I must have slept, but I don’t know for how long. The sun was low on the horizon when I woke. Blackhat Roy sat in the corner. He was looking intently at the cover of the book I brought him, but when he noticed I was awake he tossed it aside.

He said nothing, just watched me while I shifted my clothes back into place. My skin was pinched, my joints aching, my body on humiliating display. All I wanted was to get out of there as quickly as I could, but when I was about to leave, he came over and stood before me.

“Hey,” he said.

“What?”

“Just…”

He reached out, and at first I thought he was going to seize me again—but this was something new, something gentle. He moved himself against me, and it was a full moment before I realized he was embracing me.

Feeling bitten, I recoiled and pushed him away.

“Don’t,” I said.

“Lumen, I—” And he moved forward again.

“Don’t you dare,” I said and backed away. “Don’t touch me.”

He looked at me, confused, then down at his own hands as if to discover some unintentional threat there.

I didn’t want to explain. I was revolted by tenderness. I simply didn’t want to be loved by Blackhat Roy. The idea was unacceptable to me.

He came toward me again, and I clenched up.

“No,” I said. “Don’t.”

“Goddamn it, Lumen,” he said, exasperated, “I’m just trying to—is it this?” He gestured all around him, at his broken-down house, his meager life. “I’m just trying—”

He came at me again, more forcefully this time, trying to bind me in his arms.

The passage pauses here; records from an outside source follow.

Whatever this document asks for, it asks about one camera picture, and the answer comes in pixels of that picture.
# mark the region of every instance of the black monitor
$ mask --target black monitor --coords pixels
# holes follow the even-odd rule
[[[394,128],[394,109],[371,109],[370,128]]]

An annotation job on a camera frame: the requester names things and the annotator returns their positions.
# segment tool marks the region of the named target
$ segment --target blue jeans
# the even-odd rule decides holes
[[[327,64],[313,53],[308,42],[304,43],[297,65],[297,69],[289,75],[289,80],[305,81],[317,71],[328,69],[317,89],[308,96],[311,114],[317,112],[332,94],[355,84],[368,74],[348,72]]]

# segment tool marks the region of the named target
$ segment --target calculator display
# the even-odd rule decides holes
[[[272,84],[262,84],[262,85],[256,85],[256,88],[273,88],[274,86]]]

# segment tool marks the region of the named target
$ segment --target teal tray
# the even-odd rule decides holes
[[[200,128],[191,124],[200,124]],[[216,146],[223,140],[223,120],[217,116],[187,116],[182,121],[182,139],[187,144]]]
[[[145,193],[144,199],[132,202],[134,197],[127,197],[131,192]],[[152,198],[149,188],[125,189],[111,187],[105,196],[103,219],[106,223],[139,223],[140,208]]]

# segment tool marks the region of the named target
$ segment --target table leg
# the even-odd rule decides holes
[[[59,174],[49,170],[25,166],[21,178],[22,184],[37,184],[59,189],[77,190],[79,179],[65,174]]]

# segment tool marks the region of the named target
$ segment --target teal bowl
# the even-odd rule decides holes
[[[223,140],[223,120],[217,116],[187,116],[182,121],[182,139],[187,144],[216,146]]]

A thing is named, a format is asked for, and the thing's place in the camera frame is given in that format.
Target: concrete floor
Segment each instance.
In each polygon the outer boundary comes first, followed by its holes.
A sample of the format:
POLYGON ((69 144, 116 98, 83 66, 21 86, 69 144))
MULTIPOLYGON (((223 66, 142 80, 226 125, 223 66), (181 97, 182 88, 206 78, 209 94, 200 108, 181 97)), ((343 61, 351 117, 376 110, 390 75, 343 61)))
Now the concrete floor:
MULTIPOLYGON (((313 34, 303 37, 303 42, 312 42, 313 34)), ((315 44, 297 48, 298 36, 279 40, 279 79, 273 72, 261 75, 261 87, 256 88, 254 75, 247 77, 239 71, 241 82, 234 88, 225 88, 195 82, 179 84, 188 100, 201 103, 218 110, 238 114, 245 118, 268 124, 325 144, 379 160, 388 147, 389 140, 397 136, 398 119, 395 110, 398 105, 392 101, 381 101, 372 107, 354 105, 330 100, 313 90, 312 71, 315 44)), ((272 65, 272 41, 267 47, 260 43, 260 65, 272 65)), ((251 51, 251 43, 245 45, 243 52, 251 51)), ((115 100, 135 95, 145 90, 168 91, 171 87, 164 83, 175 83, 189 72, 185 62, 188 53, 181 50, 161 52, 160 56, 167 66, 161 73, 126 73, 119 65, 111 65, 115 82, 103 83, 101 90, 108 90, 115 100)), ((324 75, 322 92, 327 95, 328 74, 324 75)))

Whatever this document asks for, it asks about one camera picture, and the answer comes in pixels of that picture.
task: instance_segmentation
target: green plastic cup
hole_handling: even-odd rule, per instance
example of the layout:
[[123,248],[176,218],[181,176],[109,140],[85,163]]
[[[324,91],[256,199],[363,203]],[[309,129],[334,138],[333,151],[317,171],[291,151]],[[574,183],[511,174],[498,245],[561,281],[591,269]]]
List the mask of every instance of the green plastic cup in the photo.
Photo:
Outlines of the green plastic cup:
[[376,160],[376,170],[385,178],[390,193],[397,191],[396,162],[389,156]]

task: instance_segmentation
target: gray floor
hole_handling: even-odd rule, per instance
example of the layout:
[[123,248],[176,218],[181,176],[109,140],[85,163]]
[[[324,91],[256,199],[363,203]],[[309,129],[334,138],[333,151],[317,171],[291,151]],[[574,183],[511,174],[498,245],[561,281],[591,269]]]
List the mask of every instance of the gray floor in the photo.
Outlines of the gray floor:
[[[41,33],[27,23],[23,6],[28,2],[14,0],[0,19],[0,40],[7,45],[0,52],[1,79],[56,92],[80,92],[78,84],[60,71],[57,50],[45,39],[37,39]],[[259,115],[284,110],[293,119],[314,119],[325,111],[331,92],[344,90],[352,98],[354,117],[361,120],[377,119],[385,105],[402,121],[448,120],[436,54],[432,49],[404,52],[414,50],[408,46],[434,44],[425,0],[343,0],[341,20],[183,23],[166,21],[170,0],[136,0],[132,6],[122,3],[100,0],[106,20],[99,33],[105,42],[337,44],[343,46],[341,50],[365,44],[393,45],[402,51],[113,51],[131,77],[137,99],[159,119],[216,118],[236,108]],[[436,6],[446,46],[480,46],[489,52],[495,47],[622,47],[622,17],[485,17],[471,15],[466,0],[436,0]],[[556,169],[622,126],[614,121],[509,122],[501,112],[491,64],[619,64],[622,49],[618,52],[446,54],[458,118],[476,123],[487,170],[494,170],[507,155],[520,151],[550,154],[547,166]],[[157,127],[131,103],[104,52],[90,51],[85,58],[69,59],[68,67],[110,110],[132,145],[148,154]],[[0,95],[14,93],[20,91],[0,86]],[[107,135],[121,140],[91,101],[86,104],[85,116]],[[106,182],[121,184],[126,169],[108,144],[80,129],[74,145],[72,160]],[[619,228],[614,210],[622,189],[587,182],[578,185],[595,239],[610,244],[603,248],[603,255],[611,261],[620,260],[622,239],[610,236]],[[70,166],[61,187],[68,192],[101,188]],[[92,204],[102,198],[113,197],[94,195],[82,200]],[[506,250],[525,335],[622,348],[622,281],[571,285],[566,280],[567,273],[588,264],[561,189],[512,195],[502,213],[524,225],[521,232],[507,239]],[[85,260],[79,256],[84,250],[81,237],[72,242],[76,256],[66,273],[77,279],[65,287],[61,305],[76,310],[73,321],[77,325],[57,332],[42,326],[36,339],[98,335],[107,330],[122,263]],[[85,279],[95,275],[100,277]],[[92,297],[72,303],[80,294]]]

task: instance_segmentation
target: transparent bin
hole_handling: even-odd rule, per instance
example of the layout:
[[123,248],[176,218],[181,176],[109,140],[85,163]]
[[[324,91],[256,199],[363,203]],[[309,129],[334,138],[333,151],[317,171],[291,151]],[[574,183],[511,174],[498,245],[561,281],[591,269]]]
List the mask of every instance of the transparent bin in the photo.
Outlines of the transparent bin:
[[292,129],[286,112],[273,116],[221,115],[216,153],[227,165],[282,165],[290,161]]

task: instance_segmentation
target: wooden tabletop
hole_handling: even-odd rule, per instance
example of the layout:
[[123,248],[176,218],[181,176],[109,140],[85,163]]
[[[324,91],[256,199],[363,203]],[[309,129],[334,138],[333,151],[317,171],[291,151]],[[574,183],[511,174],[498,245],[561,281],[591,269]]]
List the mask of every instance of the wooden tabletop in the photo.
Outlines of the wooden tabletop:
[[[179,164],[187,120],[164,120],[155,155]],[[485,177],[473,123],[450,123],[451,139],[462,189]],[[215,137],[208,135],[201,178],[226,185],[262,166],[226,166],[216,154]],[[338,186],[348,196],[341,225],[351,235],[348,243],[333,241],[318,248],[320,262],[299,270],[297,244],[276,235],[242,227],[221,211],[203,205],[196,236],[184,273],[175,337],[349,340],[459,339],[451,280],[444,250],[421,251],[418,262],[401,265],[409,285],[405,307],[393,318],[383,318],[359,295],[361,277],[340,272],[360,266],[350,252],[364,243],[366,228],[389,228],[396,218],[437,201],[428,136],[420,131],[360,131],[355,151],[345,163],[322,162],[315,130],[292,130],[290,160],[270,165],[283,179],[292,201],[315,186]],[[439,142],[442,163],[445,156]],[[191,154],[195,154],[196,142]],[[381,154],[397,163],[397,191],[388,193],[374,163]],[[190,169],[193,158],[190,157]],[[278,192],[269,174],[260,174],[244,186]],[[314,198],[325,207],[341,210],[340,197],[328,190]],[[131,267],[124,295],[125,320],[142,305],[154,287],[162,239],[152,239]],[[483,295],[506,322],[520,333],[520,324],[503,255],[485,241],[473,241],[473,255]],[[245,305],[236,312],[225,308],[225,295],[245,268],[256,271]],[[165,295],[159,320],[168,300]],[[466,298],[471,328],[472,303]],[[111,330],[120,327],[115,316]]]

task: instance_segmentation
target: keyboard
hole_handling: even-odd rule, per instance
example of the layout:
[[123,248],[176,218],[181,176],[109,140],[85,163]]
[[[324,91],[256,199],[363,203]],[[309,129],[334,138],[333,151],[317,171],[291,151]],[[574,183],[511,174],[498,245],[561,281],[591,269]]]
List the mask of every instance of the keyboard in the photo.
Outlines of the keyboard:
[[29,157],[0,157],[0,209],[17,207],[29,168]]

I fought against him, but the more I struggled, the tighter his hold got.

“Stop it,” he said. “Lumen, just stop—I’m not doing anything wrong.”

And when I finally wrenched myself free of him, my body swung backward, spiraling out of control, my face catching the edge of a plywood shelf, and I fell to the ground.

At first I was numb, dizzy, and then my hand went up to the sudden searing pain on my cheek and came back covered in blood.

“Lumen,” Roy said. “I’m sorry. I—”

“Shut up,” I said. “Just be quiet for a minute.”

I looked at myself in a mirror hanging on his wall, and I was surprised. There was a girl, a long gash on the side of her face, bleeding fluently, something unfocused in her eyes. That was me.

“Goddamn it,” Roy was saying behind me, and when I turned I found he wasn’t speaking to me at all. He was pacing the floor, his fists pressed tight against his eyes. “Goddamn it,” he said again. “I don’t know how. I don’t know how.” He took one of his fists and rapped his knuckles hard against his skull. “She shouldn’t be here,” he said. “I hurt her. I broke her.”

And there was nothing pretty about it, nothing dramatic. This had nothing to do with the rituals of our little town, nothing to do with breaching or the cycles of the moon. This was something different, horrible in its plainness. His rage, my bloodied face, his fists, my shame. These were not the primal forces of the earth working through our polluted souls, not the bright clamor of youth in the stark urban fields of the modern age. It was just small and ugly and wrong.

The hospital was closer than my house, so I rode there, my bicycle serpentining across the road in my dizziness. I wasn’t sure if I would make it. By the time I got there, the front of my shirt was soaked and sticky with blood. I told them I fell. They treated me immediately, calling my father, giving me six stitches. A plastic surgeon was called in, since the wound was on my face. Everyone was very concerned.

The hospital was tidy and clean. It reminded me of civilized places. Places I didn’t belong. Places I was too ashamed to go back to.

*



After the stitches, I asked the nurse if I could use the bathroom. I felt funny, and in the bathroom I discovered blood on the insides of my thighs. At first I thought that maybe Roy had injured me—but then I realized what it was. I wasn’t amenorrheic anymore.

It hadn’t been a very long time since I had incanted magic words to romance my blood into flowing. But now it seemed like I had traveled a great distance from those fancies. I had grown accustomed to blood of all kinds. This was just a period.